> Provided records
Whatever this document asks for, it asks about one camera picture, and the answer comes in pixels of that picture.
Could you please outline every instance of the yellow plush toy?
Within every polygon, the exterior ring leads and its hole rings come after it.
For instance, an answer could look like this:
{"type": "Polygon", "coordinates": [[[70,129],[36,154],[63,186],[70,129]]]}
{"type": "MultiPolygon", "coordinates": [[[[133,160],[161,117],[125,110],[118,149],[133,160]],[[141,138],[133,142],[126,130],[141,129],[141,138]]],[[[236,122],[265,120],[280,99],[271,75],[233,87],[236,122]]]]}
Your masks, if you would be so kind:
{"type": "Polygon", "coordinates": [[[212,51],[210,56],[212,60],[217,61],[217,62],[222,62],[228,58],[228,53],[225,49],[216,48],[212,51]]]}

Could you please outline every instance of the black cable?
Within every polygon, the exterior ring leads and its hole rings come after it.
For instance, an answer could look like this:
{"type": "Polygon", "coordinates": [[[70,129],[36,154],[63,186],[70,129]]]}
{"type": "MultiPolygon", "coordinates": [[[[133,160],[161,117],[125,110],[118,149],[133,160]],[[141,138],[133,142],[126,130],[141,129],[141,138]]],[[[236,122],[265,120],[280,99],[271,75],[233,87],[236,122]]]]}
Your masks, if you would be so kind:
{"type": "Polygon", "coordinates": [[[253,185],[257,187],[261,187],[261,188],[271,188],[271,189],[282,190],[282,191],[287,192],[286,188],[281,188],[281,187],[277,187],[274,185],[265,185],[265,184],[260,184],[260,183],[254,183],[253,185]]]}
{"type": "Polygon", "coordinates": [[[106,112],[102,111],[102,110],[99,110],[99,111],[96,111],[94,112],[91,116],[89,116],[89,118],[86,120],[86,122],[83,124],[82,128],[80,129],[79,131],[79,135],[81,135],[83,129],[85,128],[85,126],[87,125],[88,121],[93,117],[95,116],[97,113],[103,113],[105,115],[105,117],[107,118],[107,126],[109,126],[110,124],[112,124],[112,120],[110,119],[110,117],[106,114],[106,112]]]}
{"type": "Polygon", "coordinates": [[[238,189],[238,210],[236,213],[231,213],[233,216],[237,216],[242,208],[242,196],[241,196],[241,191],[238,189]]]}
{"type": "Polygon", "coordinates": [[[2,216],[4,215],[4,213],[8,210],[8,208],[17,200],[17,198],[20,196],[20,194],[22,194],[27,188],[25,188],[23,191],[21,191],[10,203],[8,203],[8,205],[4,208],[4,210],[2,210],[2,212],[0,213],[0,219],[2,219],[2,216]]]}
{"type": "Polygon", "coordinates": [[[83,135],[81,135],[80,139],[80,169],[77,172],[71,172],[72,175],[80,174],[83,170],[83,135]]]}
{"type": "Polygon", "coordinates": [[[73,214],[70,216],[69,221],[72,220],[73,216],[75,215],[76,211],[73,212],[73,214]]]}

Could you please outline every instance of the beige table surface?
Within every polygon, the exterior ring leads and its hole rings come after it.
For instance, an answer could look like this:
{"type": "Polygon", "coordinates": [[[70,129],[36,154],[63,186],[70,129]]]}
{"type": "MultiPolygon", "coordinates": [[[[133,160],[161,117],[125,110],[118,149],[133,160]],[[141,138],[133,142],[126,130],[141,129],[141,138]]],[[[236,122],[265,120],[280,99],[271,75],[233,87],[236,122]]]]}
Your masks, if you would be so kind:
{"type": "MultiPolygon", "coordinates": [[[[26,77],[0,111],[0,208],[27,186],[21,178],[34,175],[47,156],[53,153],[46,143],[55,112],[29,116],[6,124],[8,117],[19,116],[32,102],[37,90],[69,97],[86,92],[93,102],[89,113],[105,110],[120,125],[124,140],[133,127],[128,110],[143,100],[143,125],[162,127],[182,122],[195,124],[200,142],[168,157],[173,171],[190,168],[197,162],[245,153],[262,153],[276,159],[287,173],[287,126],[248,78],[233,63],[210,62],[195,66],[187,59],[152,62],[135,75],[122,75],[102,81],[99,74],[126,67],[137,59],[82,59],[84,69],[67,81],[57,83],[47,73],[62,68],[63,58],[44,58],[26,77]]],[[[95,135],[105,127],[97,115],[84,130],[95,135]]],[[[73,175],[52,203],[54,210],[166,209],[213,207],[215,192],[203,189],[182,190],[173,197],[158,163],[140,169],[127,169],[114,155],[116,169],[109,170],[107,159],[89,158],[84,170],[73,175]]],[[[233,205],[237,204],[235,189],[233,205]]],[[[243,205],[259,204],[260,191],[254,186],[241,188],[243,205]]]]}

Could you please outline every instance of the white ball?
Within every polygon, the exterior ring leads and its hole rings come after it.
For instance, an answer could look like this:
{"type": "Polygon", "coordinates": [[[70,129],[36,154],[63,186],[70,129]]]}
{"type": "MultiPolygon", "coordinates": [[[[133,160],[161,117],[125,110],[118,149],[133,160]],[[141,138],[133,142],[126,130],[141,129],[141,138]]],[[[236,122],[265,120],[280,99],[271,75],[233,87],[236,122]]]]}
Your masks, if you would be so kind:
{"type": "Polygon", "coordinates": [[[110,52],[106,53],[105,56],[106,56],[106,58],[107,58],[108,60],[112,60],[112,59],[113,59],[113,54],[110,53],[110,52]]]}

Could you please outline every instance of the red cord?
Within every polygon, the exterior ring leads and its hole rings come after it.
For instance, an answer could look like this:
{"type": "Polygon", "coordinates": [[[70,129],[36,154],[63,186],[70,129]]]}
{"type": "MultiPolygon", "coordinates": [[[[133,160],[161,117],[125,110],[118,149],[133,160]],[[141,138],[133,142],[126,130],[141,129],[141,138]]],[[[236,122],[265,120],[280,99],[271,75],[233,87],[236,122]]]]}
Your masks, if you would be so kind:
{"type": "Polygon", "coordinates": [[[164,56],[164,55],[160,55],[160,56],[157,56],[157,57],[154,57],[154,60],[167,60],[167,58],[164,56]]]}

> What is needed
Retype every entry exactly as it stands.

> Answer area
Whatever this document asks for, it asks about one camera picture, and the answer comes in pixels of that picture.
Could you please outline every instance of the yellow plush toy?
Within every polygon, the exterior ring leads and its hole rings come after it.
For instance, an answer could look like this:
{"type": "Polygon", "coordinates": [[[70,129],[36,154],[63,186],[70,129]]]}
{"type": "MultiPolygon", "coordinates": [[[[133,160],[161,117],[125,110],[118,149],[133,160]],[[141,138],[133,142],[126,130],[141,129],[141,138]]],[[[236,122],[265,120],[280,99],[271,75],[233,87],[236,122]]]]}
Your masks, if you would be so kind:
{"type": "Polygon", "coordinates": [[[212,51],[210,56],[212,60],[217,61],[217,62],[222,62],[228,58],[228,53],[225,49],[216,48],[212,51]]]}

Could you please outline every instance of the black cable?
Within every polygon, the exterior ring leads and its hole rings come after it.
For instance, an answer could look like this:
{"type": "Polygon", "coordinates": [[[70,129],[36,154],[63,186],[70,129]]]}
{"type": "MultiPolygon", "coordinates": [[[[133,160],[161,117],[125,110],[118,149],[133,160]],[[141,138],[133,142],[126,130],[141,129],[141,138]]],[[[236,122],[265,120],[280,99],[271,75],[233,87],[236,122]]]]}
Your masks, if you would be so kind:
{"type": "Polygon", "coordinates": [[[253,185],[257,187],[261,187],[261,188],[271,188],[271,189],[282,190],[282,191],[287,192],[286,188],[281,188],[281,187],[277,187],[274,185],[265,185],[265,184],[260,184],[260,183],[254,183],[253,185]]]}
{"type": "Polygon", "coordinates": [[[106,112],[102,111],[102,110],[99,110],[99,111],[96,111],[94,112],[91,116],[89,116],[89,118],[86,120],[86,122],[83,124],[82,128],[80,129],[79,131],[79,135],[81,135],[83,129],[85,128],[85,126],[87,125],[88,121],[93,117],[95,116],[97,113],[103,113],[105,115],[105,117],[107,118],[107,126],[109,126],[110,124],[112,124],[112,120],[110,119],[110,117],[106,114],[106,112]]]}
{"type": "Polygon", "coordinates": [[[238,189],[238,210],[236,213],[231,213],[233,216],[237,216],[242,208],[242,196],[241,196],[241,191],[238,189]]]}
{"type": "Polygon", "coordinates": [[[2,216],[4,215],[4,213],[8,210],[8,208],[17,200],[17,198],[20,196],[20,194],[22,194],[27,188],[25,188],[23,191],[21,191],[10,203],[8,203],[8,205],[4,208],[4,210],[2,210],[2,212],[0,213],[0,219],[2,219],[2,216]]]}
{"type": "Polygon", "coordinates": [[[83,135],[81,135],[80,139],[80,169],[77,172],[71,172],[72,175],[80,174],[83,170],[83,135]]]}
{"type": "Polygon", "coordinates": [[[73,214],[70,216],[69,221],[72,220],[73,216],[75,215],[76,211],[73,212],[73,214]]]}

Could you please outline every instance of the beige table surface?
Within every polygon, the exterior ring leads and its hole rings come after it.
For instance, an answer could look like this:
{"type": "Polygon", "coordinates": [[[70,129],[36,154],[63,186],[70,129]]]}
{"type": "MultiPolygon", "coordinates": [[[[133,160],[161,117],[125,110],[118,149],[133,160]],[[141,138],[133,142],[126,130],[141,129],[141,138]]],[[[236,122],[265,120],[280,99],[271,75],[233,87],[236,122]]]]}
Your masks, if you would be so kind:
{"type": "MultiPolygon", "coordinates": [[[[26,77],[0,111],[0,208],[27,186],[21,178],[34,175],[47,156],[53,153],[46,143],[55,112],[29,116],[6,124],[8,117],[19,116],[32,102],[37,90],[69,97],[86,92],[93,102],[89,113],[105,110],[120,125],[124,140],[133,127],[128,110],[143,100],[143,125],[162,127],[182,122],[195,124],[200,142],[168,157],[173,171],[190,168],[197,162],[245,153],[262,153],[276,159],[287,173],[287,126],[248,78],[233,63],[210,62],[195,66],[187,59],[152,62],[135,75],[122,75],[102,81],[99,74],[126,67],[137,59],[82,59],[84,69],[67,81],[57,83],[47,73],[62,68],[63,58],[44,58],[26,77]]],[[[95,135],[105,127],[97,115],[84,130],[95,135]]],[[[73,175],[52,203],[54,210],[166,209],[213,207],[215,192],[203,189],[182,190],[173,197],[158,163],[140,169],[127,169],[114,155],[116,169],[109,170],[107,159],[89,158],[84,170],[73,175]]],[[[233,205],[237,204],[235,189],[233,205]]],[[[243,205],[259,204],[260,191],[254,186],[241,188],[243,205]]]]}

Could you please outline every instance of the white ball?
Within every polygon, the exterior ring leads and its hole rings come after it.
For instance, an answer could look like this:
{"type": "Polygon", "coordinates": [[[70,129],[36,154],[63,186],[70,129]]]}
{"type": "MultiPolygon", "coordinates": [[[[133,160],[161,117],[125,110],[118,149],[133,160]],[[141,138],[133,142],[126,130],[141,129],[141,138]]],[[[236,122],[265,120],[280,99],[271,75],[233,87],[236,122]]]]}
Your masks, if you would be so kind:
{"type": "Polygon", "coordinates": [[[110,52],[106,53],[105,56],[106,56],[106,58],[107,58],[108,60],[112,60],[112,59],[113,59],[113,54],[110,53],[110,52]]]}

Could you please outline every instance of the red cord?
Within every polygon, the exterior ring leads and its hole rings come after it.
For instance, an answer could look like this:
{"type": "Polygon", "coordinates": [[[70,129],[36,154],[63,186],[70,129]]]}
{"type": "MultiPolygon", "coordinates": [[[[133,160],[161,117],[125,110],[118,149],[133,160]],[[141,138],[133,142],[126,130],[141,129],[141,138]]],[[[236,122],[265,120],[280,99],[271,75],[233,87],[236,122]]]]}
Your masks, if you would be so kind:
{"type": "Polygon", "coordinates": [[[164,56],[164,55],[160,55],[160,56],[157,56],[157,57],[154,57],[154,60],[167,60],[167,58],[164,56]]]}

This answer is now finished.